We cannot have Florida and Nebraska more open while New York and New Orleans are more closed, but with undiagnosed infected people still moving between the two. You have to use your bully pulpit to stop that. The more you slow the spread everywhere, the more time for needed hospital equipment to arrive and new treatments to emerge.

If you have not seen them, check out the widely referenced graphs in an analysis on titled “Coronavirus: The Hammer and the Dance” by the engineer-entrepreneur Thomas Pueyo.

“Strong coronavirus measures today should only last a few weeks, there shouldn’t be a big peak of infections afterwards, and it can all be done for a reasonable cost to society, saving millions of lives along the way,” Pueyo wrote. “If we don’t take these measures, tens of millions will be infected, many will die, along with anybody else that requires intensive care, because the health care system will have collapsed. … Every single day we delay the coronavirus, we can get better prepared.”

I realize, Mr. President, that some of your Republican “red state” governors and rural mayors are telling you not to ask them to shelter in place, because their less densely populated states have not been that affected. But they are doing you and their citizens no favors.

As my Minnesota friend Michael T. Osterholm, director of the Center for Infectious Disease Research and Policy at the University of Minnesota, pointed out to me, this virus hits large metro areas first, because of their density and global connections — and many of those are in “blue states.”
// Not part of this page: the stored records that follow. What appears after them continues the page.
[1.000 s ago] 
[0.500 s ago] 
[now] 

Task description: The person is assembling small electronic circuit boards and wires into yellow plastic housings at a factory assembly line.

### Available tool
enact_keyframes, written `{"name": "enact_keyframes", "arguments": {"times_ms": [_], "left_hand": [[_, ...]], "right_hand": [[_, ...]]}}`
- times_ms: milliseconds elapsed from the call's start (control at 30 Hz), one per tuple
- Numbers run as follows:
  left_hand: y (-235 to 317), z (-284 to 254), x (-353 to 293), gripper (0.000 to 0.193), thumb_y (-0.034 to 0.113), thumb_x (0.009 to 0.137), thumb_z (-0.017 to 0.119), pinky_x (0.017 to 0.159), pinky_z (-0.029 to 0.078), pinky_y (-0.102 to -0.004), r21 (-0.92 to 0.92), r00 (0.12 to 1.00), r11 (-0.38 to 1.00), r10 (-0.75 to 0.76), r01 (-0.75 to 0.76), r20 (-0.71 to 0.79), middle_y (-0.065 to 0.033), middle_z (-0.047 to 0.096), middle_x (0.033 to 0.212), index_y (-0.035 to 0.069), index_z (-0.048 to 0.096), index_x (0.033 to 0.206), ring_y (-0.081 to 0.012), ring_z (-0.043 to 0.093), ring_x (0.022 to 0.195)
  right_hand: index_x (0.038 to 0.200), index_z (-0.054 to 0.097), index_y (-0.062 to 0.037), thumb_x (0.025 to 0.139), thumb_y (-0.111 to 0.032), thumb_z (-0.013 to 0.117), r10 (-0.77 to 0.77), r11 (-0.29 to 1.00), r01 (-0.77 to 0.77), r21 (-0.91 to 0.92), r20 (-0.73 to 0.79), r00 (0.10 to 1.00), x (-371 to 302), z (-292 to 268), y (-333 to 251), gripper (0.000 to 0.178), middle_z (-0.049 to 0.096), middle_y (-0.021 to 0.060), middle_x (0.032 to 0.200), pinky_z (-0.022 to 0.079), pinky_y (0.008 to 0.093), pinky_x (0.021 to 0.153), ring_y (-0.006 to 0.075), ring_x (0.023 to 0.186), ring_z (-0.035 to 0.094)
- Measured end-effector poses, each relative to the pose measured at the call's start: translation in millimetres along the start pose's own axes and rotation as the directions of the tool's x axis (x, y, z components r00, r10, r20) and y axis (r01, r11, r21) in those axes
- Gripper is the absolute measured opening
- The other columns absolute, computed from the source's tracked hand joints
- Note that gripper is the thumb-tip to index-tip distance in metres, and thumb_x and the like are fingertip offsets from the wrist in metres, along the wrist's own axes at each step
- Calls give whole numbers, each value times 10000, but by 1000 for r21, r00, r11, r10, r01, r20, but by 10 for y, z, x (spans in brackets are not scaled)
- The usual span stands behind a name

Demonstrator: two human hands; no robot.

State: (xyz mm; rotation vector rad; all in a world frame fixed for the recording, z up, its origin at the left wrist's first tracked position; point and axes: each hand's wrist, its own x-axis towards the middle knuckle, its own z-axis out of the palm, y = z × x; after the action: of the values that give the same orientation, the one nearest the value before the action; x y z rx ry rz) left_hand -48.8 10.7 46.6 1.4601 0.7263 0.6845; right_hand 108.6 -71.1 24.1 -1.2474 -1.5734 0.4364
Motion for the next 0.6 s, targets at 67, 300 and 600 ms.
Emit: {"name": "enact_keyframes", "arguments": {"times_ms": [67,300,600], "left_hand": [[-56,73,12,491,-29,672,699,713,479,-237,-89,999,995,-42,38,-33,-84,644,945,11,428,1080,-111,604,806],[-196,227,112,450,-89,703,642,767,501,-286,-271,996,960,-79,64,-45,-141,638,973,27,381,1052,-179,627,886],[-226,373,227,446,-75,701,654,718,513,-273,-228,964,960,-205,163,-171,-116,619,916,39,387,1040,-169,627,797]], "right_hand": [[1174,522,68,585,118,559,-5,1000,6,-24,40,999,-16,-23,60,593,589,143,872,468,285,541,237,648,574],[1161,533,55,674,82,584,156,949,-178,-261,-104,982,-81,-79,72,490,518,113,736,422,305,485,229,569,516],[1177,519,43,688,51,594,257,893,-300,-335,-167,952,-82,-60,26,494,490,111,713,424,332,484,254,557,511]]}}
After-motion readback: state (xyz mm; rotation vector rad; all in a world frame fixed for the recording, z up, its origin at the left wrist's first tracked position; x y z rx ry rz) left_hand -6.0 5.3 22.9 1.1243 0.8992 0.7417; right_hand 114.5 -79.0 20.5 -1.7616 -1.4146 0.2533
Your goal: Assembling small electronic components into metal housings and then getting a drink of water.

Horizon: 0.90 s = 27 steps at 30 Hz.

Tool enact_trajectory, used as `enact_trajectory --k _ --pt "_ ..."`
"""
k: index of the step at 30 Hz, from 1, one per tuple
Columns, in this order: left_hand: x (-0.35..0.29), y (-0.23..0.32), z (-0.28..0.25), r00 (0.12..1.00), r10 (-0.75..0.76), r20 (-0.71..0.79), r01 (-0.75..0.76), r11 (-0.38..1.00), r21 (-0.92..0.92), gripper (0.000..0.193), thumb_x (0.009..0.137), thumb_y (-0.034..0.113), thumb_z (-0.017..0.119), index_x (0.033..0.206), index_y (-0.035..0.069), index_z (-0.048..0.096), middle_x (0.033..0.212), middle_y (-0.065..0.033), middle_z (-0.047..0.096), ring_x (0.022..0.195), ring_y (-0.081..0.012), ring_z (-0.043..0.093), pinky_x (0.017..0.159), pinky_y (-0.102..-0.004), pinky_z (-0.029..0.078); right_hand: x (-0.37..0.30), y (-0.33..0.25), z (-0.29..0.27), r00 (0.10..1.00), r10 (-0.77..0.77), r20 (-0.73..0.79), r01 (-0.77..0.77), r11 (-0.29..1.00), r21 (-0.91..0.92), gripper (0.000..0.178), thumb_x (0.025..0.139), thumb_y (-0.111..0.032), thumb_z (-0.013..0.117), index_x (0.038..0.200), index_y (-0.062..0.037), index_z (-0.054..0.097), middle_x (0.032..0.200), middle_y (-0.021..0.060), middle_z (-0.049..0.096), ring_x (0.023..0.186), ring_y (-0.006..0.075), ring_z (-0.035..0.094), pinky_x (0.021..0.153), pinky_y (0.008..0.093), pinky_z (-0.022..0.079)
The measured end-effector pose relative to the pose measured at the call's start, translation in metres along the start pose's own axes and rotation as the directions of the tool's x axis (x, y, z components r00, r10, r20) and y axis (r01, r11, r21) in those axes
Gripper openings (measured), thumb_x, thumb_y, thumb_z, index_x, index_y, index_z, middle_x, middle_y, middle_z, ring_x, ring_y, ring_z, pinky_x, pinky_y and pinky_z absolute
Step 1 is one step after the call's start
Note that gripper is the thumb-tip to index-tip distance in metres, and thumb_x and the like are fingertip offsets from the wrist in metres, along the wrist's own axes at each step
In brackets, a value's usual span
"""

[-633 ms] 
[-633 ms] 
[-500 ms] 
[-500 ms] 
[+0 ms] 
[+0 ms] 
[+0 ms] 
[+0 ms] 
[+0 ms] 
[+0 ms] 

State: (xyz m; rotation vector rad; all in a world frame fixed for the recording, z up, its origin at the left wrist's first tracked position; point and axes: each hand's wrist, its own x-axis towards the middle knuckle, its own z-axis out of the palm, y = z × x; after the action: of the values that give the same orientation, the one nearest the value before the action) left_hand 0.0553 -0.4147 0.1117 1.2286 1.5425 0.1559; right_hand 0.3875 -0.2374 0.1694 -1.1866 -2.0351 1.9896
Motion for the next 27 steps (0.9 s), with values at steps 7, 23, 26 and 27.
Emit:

“But this virus will find everyone,” he told me. “It may start in the cities, but I can tell you that it is going to hit central Minnesota. Don’t be on the wrong side of this. This is all of us against the virus, not red states versus blue states. And if we all don’t act now, one day it will just be one big fire” of infection.

Step 2: We use this period of lockdown to gather as much data as possible about who has the coronavirus, where they live, what their ages and degrees of illness are, what the mortality rate is at what ages, and what other ailments or immune deficiencies they may have.

Your presidency and our immediate future are inextricably intertwined. You need to rise above what sustained you during your first three years — dividing, misleading and impugning experts and the deep state — and give the country what it so desperately needs and craves now: a science-based plan.